Benjamin Franklin é natural de
Boston, Massachusetts, e viveu de 1706 a 1790. Talvez por causa das limitações
financeiras, frequentou a escola até os dez anos de idade (sua família era
constituída de 20 irmãos, sendo ele o 17º, frutos de dois casamentos do pai,
Josiah Franklin). Benjamin começou a trabalhar cedo como aprendiz na gráfica de
seu irmão. Aos 17 anos, fugiu para a Filadélfia em busca de novas
oportunidades. Daí, viajou para Londres, onde continuou a trabalhar como
impressor. Voltando à Filadélfia, montou sua própria gráfica, onde publicou
jornais e anuários influentes (“Almanaque do Pobre Ricardo” e “O sermão do pai
Abraão”, este hoje considerado o texto mais famoso da literatura produzida na
América nos tempos coloniais). Além de sua carreira como impressor e escritor,
Franklin foi também um notável cientista e inventor. O experimento de soltar
pipa durante a tempestade o levou à invenção do para-raios. Também inventou os
óculos bifocais, o fogão Franklin e o odômetro. Somando a tantas atividades,
ele também se destacou no serviço público e da diplomacia, ajudando a fundar a
primeira biblioteca pública da América, a Universidade da Pensilvânia e a
primeira companhia de seguros contra incêndios. Como político, desempenhou
papel crucial na formação dos Estados Unidos, sendo signatário da Declaração da
Independência e de sua primeira Constituição, além de ocupar o cargo de
primeiro embaixador na França. Enfim,
Benjamin Franklin é essa figura impoluta que faz jus a um aforismo de sua
autoria: “Cedo na cama, cedo no batente. Faz o homem saudável, próspero e
inteligente”.
- Para início de conversa, uma
questão que me preocupa muito. Em minha época, foram criadas umas chamadas “redes
sociais”, que dão vez e voz para muitos imbecis. Como tratar essa gente?
- Bom, eu penso assim: “é
falta de educação calar um idiota, e crueldade deixá-lo prosseguir”.

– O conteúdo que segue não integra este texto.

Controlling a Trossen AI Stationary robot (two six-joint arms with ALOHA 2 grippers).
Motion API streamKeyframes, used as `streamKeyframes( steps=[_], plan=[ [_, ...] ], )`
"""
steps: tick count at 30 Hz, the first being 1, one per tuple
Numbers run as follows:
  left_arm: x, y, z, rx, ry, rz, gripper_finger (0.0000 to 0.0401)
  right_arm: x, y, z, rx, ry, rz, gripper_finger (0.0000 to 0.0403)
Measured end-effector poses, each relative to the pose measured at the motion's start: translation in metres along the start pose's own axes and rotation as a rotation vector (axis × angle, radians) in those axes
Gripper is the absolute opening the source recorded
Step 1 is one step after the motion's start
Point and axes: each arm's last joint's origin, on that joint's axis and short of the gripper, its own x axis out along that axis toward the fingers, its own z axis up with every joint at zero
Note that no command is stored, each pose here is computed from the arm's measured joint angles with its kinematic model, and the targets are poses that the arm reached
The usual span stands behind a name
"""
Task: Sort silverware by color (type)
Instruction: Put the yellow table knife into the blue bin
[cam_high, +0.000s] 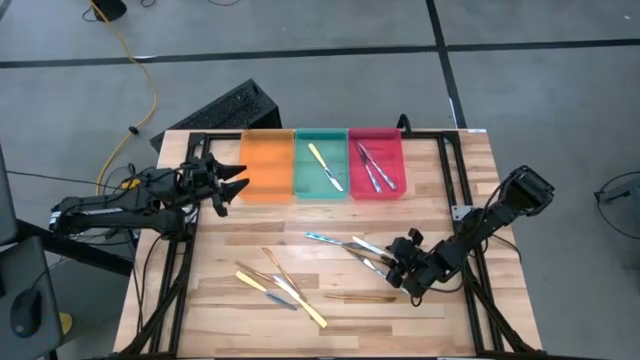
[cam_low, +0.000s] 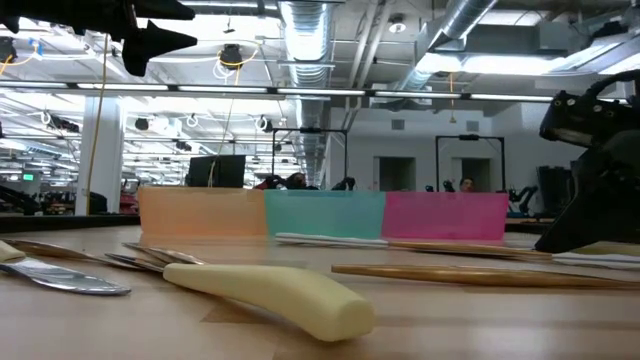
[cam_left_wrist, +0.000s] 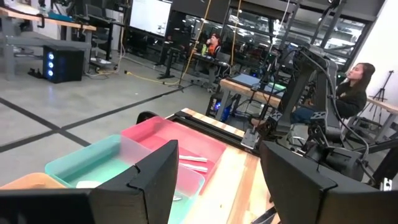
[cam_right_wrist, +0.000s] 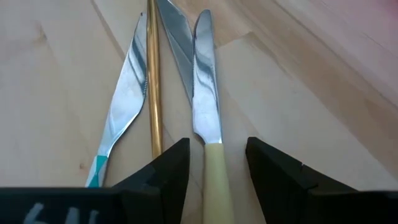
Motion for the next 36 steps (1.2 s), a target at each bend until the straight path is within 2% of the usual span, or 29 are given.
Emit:
streamKeyframes(
  steps=[7,15,23,26,33,36],
  plan=[
    [0.000,0.000,0.000,0.000,-0.001,0.001,0.0208,0.002,-0.002,0.003,-0.020,0.011,-0.008,0.0188],
    [0.000,0.001,0.000,0.000,-0.007,0.022,0.0208,0.001,-0.004,0.005,-0.045,-0.006,-0.021,0.0155],
    [0.000,0.001,0.000,0.000,-0.007,0.024,0.0208,0.001,-0.009,0.011,-0.053,0.064,-0.013,0.0149],
    [0.000,0.001,0.000,0.000,-0.008,0.024,0.0208,0.001,-0.009,0.012,-0.051,0.077,-0.009,0.0127],
    [0.000,0.001,0.000,0.000,-0.007,0.024,0.0208,0.001,-0.008,0.012,-0.022,0.057,-0.010,0.0040],
    [0.000,0.001,0.000,0.000,-0.007,0.024,0.0208,0.000,-0.008,0.012,0.009,0.035,-0.008,0.0039]
  ],
)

- Mas tem como argumentar com
tais pessoas?
- “Quando você quiser
convencer alguém, fale de interesses em vez de apelar à razão.”
- Ainda sobre as redes
sociais, enquanto o governo não toma medidas para a sua regulamentação: como me
posicionar diante das discussões e debates?

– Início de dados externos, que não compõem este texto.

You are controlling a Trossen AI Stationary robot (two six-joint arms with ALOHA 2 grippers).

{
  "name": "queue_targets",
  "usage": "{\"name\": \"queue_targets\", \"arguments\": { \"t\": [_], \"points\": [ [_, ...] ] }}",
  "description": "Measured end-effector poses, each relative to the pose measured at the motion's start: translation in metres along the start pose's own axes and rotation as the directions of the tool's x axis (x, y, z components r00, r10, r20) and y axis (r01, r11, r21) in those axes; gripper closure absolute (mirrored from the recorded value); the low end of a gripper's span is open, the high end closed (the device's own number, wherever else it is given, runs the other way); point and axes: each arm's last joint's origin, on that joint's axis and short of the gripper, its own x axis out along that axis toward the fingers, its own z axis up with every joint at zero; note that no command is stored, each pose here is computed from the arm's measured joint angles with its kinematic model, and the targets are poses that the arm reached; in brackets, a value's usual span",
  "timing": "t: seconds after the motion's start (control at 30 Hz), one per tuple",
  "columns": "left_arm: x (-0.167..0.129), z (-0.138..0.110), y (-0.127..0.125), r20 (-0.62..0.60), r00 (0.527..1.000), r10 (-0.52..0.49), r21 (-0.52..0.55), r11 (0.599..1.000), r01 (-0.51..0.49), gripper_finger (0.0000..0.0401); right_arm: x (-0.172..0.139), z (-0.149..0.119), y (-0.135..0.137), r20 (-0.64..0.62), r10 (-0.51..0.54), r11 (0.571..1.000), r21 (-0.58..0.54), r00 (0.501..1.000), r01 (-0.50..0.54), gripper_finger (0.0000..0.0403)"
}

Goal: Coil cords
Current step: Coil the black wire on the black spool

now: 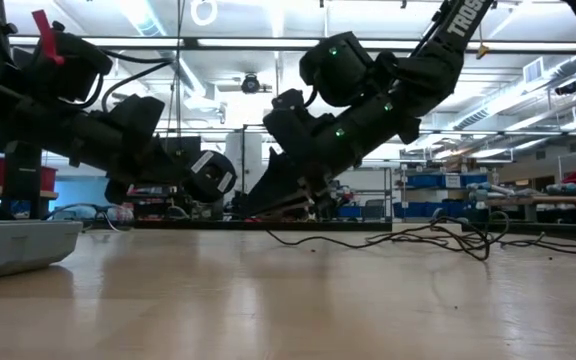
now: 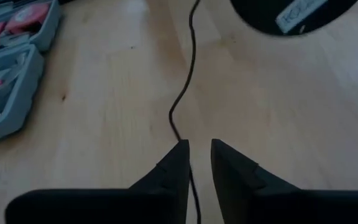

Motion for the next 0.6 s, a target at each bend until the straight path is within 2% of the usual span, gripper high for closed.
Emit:
{"name": "queue_targets", "arguments": {
  "t": [0.4, 0.6],
  "points": [
    [0.0000, 0.0002, -0.0001, 0.002, 1.000, -0.001, -0.002, 1.000, 0.001, 0.0401, -0.0001, -0.0048, 0.0034, -0.042, 0.006, 1.000, -0.007, 0.999, -0.006, 0.0327],
    [0.0000, 0.0013, -0.0008, 0.012, 1.000, -0.007, -0.009, 1.000, 0.008, 0.0401, -0.0004, -0.0091, 0.0018, -0.082, -0.026, 0.999, -0.030, 0.996, 0.024, 0.0343]
  ]
}}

- Veja bem, para que tenha uma
visão bem clara sobre essa questão. “Se você me coloca sua opinião de maneira
dogmática, diretamente oposta ao meu modo de pensar, e não me deixa espaço para
negociação, eu sou obrigado a concluir – para proteger a mim e a minha
autoestima - que você está errado, e imediatamente vou me empenhar em provar
que você está errado. Por outro lado, se você coloca a sua opinião como uma
hipótese, evidenciando boa vontade para discuti-la e explorá-la, na maioria das
vezes eu vou me empenhar em comprovar que você está certo”.
- Considera a religião
importante para a vida de uma pessoa?
- Considero a religiosidade
importante. Quanto à religião, é preciso tomar cuidado, pois “andar somente
pela fé é andar cegamente”.
- Afinal, religião é um bem ou
um mal?
- “Se os homens são tão maus
com a religião, como seriam sem ela?”
- Como provar a existência de
Deus?
- “Achar que o mundo não tem
um criador é o mesmo que afirmar que um dicionário é o resultado de uma
explosão numa tipografia.”
- Você se considera um
democrata?
- Sem dúvida. Mas, se não
tomarmos cuidado, muitas das vezes “democracia são dois lobos e uma ovelha
decidindo sobre o que comer no jantar”.
- Lá no Brasil, tem muitas
pessoas que, em busca de segurança, sonham com a volta da Ditadura. Tem razão
essa gente?
- "Qualquer sociedade que
renuncie um pouco da sua liberdade para ter um pouco mais de segurança, não
merece nem uma, nem outra, e acabará por perder ambas."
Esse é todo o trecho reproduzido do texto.